When we think about being creative we bind it up in ribbon, we make it a special thing. We think about paintings, sculpture, literature, poetry, music. We think it is something only the gifted few have the talent for, and only the lucky few have the time to devote to developing their art and finding their inspiration.
Wrong on both counts.
The 'lucky few' will tell you how hard it is. They will tell you that you won't find the time; you won't make the time. If being creative matters to you, just as with whatever else really truly matters to you, you will beg borrow and steal the time, because not doing so is not an option.
There is nothing innately special about being creative. We are born creative. When we think about "being creative" we don't think about play, or work. We especially don't think about work if we work in some kind of corporate environment, and we especially don't think about being playful at work, no matter what environment we work in.
This isn't about playing pranks or engaging in dangerous behaviour. It is about having a childlike curiosity about how the job works, why it doesn't, what if…what if…what if…
We don't do this. We're not encouraged to do this. In the worst organisations we're not allowed to do this.
What's even worse is that in the best organisations and/or in the freelance lives we've created for ourselves, we don't recognise just how creative we are already being. It is no wonder we feel stifled, deprived of creative endeavour. We're not recognising it when it is right there. We're searching for something that isn't even missing.
I have been bemoaning a lack of time and energy to write, because of the time I am "having" to devote to other things.
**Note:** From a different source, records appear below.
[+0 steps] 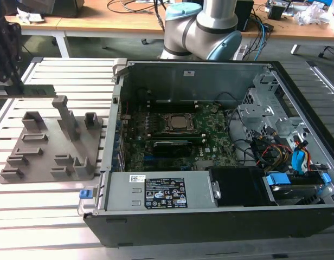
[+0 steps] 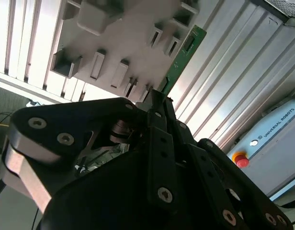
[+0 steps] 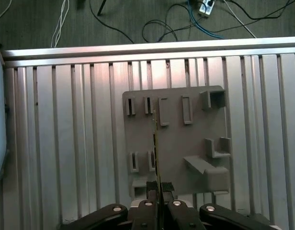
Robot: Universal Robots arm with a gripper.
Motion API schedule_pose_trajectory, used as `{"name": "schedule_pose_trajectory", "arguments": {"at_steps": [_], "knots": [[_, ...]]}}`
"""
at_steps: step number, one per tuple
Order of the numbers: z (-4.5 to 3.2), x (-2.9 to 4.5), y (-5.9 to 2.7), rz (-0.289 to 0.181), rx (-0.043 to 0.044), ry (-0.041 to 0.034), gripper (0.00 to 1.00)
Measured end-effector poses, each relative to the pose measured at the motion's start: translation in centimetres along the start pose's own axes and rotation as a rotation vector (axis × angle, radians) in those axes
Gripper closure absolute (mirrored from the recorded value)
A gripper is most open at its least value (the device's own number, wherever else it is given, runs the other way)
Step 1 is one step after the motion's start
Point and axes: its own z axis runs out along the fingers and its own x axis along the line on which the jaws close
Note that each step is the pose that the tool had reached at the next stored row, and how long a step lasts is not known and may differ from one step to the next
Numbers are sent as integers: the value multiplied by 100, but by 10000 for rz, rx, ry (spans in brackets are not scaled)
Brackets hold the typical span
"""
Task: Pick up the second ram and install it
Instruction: 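Pick up the second ram and move it above second insertion slot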
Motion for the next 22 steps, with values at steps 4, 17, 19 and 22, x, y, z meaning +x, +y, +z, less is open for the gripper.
{"name": "schedule_pose_trajectory", "arguments": {"at_steps": [4,17,19,22], "knots": [[-10,-12,-231,0,-1,0,86],[-40,-47,-894,0,-15,1,86],[-48,-56,-1061,1,-22,2,86],[-52,-61,-1171,-1,-27,1,86]]}}
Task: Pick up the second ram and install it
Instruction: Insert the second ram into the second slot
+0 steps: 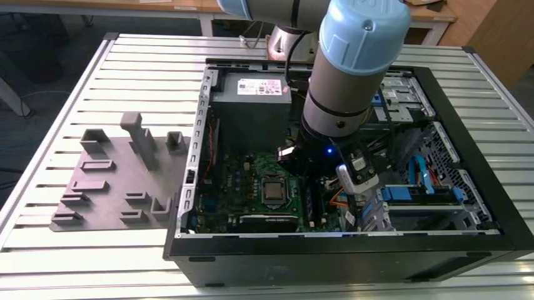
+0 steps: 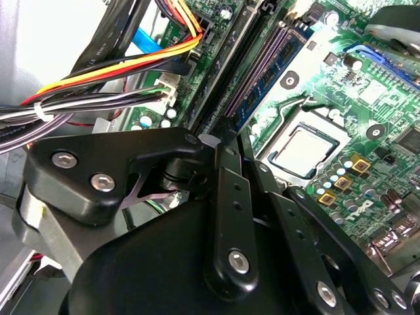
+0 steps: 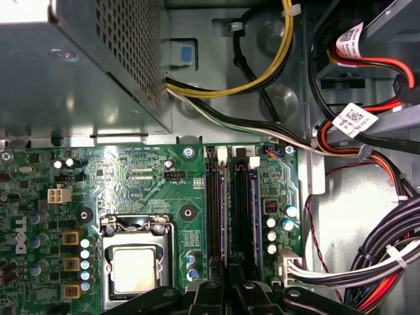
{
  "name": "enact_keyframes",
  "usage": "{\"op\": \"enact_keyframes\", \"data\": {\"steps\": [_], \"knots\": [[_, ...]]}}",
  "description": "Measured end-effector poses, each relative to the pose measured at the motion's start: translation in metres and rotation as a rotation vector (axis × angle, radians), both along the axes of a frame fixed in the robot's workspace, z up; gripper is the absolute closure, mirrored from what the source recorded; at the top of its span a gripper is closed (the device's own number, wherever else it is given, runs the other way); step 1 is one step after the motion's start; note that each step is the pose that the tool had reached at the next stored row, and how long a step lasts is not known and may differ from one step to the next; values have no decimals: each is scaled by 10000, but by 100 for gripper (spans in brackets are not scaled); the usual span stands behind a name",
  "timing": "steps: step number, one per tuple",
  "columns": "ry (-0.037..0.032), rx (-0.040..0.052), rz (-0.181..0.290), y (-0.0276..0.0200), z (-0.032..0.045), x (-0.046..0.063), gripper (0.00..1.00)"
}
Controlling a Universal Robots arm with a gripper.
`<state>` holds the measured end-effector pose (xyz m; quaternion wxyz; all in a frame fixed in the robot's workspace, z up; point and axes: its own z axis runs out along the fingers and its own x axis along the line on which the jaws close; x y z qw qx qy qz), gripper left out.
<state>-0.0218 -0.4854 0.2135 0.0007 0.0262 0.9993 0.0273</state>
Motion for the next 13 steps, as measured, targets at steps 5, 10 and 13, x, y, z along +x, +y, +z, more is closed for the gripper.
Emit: {"op": "enact_keyframes", "data": {"steps": [5,10,13], "knots": [[-2,-33,-1,-4,-1,0,89],[-1,-52,8,-7,31,0,89],[-1,-56,201,-7,31,0,89]]}}
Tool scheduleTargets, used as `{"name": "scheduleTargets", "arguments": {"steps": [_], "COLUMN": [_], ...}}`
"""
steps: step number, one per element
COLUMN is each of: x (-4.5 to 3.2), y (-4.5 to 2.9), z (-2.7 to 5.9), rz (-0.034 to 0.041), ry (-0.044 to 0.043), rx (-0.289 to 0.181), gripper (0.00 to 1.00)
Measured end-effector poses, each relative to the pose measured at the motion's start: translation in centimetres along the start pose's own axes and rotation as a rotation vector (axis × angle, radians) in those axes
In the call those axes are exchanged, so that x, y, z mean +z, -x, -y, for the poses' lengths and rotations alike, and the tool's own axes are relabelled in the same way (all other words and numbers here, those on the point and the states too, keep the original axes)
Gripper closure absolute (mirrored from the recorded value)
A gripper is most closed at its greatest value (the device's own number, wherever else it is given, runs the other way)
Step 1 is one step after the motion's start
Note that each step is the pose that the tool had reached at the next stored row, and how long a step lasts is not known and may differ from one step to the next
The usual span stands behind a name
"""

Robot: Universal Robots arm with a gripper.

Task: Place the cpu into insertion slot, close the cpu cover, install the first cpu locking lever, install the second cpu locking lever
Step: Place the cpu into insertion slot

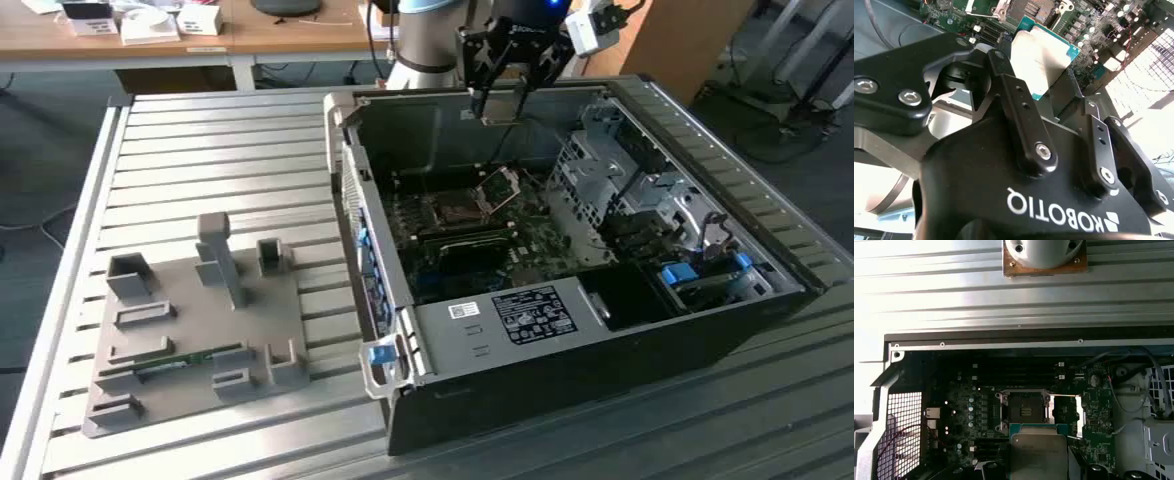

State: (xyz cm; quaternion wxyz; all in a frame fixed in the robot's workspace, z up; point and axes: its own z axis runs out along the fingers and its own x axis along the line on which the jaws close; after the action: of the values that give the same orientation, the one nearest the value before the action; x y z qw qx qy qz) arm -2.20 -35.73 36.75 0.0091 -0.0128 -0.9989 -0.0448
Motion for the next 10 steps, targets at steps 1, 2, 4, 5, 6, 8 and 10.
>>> {"name": "scheduleTargets", "arguments": {"steps": [1,2,4,5,6,8,10], "x": [0.00,0.00,0.00,0.00,0.03,0.06,0.08], "y": [0.00,0.00,0.00,0.00,0.00,0.00,0.00], "z": [0.00,0.00,0.00,0.00,0.00,0.01,0.01], "rz": [0.0000,0.0000,0.0000,-0.0001,0.0000,0.0000,0.0000], "ry": [-0.0001,0.0000,0.0000,-0.0002,-0.0001,-0.0001,-0.0001], "rx": [0.000,0.000,0.000,0.000,0.000,0.000,0.000], "gripper": [0.46,0.46,0.46,0.46,0.46,0.46,0.46]}}
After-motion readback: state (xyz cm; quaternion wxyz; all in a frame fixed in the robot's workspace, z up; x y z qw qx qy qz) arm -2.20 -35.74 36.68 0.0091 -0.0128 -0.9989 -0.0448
Only…I'd missed the point.
In the first place: I don't "have to" do any of those things. You don't must as my late partner would say. I am choosing to.
In the second place: those other things are creative endeavours in their own right. I had simply attached the wrong labels to them. I'd called them "work" and "chores" when really they were writing and (re)creating a home.
We should give more care as to how we label things…because the labels we give things don't just describe them, they define them.
To explain this, let's step back from creativity for a moment. A friend said to me "We've got a problem". It isn't a problem; it's just context. It results directly from the parameters within which we have to work. That doesn't make it any less challenging, but it changes the response.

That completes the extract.